## Brief
Return copies of the lines below that mention "away".

[Stored items]
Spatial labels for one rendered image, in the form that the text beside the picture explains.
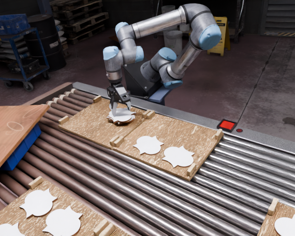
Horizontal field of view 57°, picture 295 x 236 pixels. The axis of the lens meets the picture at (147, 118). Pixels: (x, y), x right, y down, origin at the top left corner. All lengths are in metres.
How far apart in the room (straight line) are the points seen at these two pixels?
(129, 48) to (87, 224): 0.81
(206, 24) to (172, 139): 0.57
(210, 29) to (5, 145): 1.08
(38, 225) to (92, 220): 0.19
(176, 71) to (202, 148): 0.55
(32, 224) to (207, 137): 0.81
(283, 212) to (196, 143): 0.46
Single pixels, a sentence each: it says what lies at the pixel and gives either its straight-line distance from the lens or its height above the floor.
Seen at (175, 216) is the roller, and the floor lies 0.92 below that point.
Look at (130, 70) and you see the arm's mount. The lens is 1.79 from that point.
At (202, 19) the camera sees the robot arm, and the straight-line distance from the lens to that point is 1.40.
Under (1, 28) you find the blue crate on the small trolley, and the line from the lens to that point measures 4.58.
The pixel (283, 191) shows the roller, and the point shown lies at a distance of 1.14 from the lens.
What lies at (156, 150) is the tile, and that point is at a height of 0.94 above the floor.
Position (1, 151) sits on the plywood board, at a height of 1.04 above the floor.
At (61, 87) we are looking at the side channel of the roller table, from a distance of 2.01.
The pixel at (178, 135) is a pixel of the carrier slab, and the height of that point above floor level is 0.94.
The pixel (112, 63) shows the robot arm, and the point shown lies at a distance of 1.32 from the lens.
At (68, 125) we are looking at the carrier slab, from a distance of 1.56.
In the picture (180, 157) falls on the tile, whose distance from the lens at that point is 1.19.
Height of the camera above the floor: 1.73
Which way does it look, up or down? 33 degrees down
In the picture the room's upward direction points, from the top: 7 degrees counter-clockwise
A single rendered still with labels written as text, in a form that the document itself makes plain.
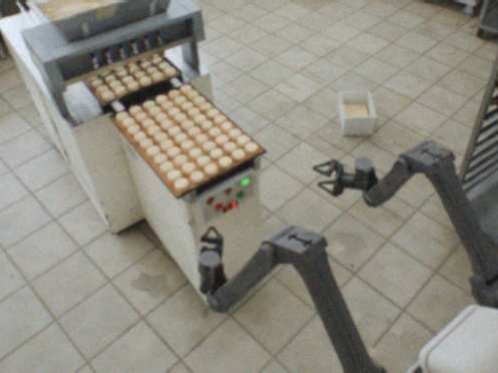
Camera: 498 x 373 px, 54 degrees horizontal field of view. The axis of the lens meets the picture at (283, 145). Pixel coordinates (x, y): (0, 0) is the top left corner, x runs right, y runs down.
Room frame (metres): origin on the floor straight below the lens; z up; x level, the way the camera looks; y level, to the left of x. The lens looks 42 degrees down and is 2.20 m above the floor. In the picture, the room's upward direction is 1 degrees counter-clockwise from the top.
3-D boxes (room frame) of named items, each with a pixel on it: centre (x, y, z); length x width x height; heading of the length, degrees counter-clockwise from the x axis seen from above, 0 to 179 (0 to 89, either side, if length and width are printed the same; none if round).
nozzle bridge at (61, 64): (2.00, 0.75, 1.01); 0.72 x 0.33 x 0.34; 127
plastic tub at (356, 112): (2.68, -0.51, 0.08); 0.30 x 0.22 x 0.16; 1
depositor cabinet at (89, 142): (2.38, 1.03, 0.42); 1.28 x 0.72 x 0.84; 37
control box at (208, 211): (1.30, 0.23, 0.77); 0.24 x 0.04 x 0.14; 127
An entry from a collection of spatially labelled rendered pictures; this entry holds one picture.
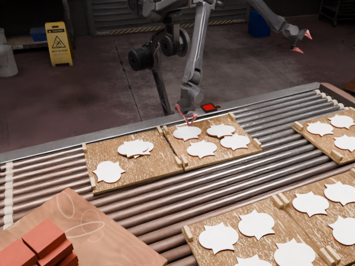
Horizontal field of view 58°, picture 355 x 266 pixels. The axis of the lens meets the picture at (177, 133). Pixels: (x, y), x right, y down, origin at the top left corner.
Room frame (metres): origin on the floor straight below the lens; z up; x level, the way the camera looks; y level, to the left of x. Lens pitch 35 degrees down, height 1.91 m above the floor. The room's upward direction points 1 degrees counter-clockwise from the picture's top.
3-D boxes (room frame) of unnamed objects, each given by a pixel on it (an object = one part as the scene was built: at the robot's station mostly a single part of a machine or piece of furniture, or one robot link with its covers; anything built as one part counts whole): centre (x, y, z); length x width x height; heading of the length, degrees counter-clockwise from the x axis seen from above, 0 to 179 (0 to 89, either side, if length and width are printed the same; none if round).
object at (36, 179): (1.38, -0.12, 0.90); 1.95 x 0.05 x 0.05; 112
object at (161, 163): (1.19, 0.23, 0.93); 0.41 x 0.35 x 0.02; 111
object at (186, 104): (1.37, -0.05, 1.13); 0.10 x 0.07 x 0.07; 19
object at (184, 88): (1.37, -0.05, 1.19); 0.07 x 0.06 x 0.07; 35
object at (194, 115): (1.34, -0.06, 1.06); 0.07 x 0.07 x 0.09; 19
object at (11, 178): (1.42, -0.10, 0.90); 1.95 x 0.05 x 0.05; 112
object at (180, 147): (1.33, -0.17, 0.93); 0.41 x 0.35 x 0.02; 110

* * *

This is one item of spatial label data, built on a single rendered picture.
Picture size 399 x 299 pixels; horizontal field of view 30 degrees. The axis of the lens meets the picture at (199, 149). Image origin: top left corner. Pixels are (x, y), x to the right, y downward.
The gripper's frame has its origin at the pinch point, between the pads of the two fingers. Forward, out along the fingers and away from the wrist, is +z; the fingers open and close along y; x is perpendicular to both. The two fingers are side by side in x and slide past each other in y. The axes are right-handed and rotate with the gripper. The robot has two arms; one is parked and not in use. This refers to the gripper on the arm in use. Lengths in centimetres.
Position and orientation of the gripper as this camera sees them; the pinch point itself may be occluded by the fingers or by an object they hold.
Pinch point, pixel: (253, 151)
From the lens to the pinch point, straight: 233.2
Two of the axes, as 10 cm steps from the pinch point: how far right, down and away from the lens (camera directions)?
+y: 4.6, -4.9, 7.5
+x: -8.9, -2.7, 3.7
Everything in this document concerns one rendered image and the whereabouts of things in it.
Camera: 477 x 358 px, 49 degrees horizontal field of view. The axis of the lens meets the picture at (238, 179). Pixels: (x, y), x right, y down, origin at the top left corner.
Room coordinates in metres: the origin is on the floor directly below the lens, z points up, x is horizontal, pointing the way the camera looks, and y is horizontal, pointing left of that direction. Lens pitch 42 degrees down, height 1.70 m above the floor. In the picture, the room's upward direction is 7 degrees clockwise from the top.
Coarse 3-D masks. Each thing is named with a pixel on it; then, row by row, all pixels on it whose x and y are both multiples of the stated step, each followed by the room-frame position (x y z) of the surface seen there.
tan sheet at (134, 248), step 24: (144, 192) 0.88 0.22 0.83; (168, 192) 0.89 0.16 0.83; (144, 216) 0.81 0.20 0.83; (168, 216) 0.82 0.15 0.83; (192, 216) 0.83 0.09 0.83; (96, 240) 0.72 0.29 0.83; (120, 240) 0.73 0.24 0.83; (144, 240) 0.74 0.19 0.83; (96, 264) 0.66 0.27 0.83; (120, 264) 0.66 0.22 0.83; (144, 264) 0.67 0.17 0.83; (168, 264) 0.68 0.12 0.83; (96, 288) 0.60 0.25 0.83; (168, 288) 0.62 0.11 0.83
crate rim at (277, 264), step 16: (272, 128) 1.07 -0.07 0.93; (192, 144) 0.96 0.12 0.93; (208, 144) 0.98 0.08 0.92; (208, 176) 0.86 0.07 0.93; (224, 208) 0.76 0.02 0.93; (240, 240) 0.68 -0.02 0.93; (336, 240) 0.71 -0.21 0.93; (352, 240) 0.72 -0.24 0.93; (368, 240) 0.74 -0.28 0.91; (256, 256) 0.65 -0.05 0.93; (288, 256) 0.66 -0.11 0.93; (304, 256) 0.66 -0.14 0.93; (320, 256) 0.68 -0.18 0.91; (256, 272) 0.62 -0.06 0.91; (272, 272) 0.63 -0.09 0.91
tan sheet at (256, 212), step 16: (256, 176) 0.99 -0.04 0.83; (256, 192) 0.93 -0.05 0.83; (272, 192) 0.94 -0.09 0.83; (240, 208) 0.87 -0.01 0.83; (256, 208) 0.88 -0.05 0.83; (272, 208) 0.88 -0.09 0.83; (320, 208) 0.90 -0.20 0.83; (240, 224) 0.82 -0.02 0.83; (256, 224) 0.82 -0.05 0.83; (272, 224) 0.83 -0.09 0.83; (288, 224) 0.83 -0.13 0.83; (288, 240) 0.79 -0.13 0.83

---

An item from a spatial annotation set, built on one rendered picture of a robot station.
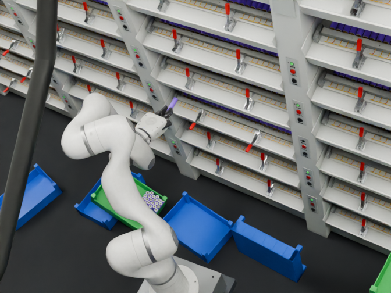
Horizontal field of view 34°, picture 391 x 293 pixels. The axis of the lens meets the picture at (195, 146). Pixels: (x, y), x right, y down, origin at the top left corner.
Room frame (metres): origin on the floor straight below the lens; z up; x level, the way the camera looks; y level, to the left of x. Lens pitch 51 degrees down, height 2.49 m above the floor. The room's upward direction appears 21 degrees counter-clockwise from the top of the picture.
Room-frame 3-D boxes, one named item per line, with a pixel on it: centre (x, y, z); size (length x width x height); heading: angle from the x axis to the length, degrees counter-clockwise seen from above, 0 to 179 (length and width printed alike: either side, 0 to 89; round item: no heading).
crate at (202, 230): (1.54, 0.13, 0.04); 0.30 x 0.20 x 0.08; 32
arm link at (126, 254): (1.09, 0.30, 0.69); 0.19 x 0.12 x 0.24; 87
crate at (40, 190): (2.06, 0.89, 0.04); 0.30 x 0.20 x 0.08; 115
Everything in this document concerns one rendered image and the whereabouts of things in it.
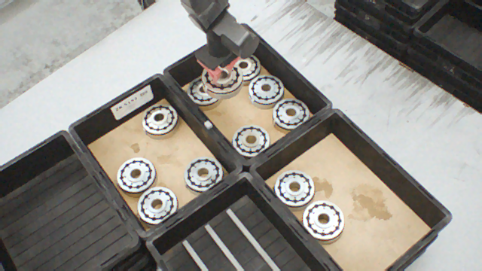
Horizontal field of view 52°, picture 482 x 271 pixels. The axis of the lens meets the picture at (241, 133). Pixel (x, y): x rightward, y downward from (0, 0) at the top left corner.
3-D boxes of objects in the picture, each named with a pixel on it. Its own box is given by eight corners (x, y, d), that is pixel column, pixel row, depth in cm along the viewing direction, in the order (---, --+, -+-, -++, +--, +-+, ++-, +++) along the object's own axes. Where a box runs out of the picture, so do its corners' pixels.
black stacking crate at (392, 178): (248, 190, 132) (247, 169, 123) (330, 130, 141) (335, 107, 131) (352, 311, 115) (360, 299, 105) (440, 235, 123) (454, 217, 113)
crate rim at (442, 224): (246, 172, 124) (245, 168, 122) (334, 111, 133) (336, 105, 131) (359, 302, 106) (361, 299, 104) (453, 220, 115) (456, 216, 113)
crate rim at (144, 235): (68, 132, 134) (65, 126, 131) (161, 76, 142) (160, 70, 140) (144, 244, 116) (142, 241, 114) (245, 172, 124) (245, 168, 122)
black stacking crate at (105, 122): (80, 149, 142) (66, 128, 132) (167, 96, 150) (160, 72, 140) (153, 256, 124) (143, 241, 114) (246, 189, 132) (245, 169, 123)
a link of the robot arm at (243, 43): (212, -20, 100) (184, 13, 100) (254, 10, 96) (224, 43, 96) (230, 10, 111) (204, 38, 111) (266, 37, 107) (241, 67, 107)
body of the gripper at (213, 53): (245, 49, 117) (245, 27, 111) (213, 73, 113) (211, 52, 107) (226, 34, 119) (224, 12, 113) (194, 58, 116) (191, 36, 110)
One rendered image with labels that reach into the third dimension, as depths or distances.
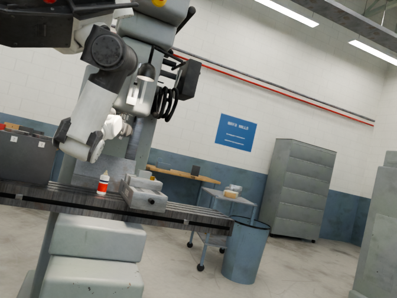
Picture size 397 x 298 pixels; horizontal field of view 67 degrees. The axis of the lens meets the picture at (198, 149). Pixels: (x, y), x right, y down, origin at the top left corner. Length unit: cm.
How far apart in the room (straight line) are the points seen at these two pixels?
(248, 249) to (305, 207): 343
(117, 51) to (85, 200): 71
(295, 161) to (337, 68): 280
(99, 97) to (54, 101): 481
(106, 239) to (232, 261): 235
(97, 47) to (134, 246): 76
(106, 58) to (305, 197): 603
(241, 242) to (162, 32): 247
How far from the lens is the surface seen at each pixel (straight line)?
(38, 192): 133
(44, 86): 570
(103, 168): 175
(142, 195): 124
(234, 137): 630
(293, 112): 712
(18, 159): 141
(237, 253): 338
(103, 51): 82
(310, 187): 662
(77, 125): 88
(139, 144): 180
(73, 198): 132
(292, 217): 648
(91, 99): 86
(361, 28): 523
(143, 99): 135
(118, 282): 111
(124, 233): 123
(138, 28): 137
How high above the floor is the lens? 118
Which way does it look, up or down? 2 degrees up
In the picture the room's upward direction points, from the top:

## Solution below
The gripper's frame has its origin at the pinch point, between the pads of the two fingers. Forward, out along the fingers and away from the wrist, is +z; the fingers open and close along y; x is perpendicular to both. The two fingers are side by side in x and slide past each other in y. The axes are right-handed and rotate with the gripper. The robot has two arms; one is parked and not in use. This refers to the gripper on the arm in use. Lengths in centimetres.
Two of the axes, as 10 cm steps from the pinch point: how far right, down and away from the lens (camera directions)?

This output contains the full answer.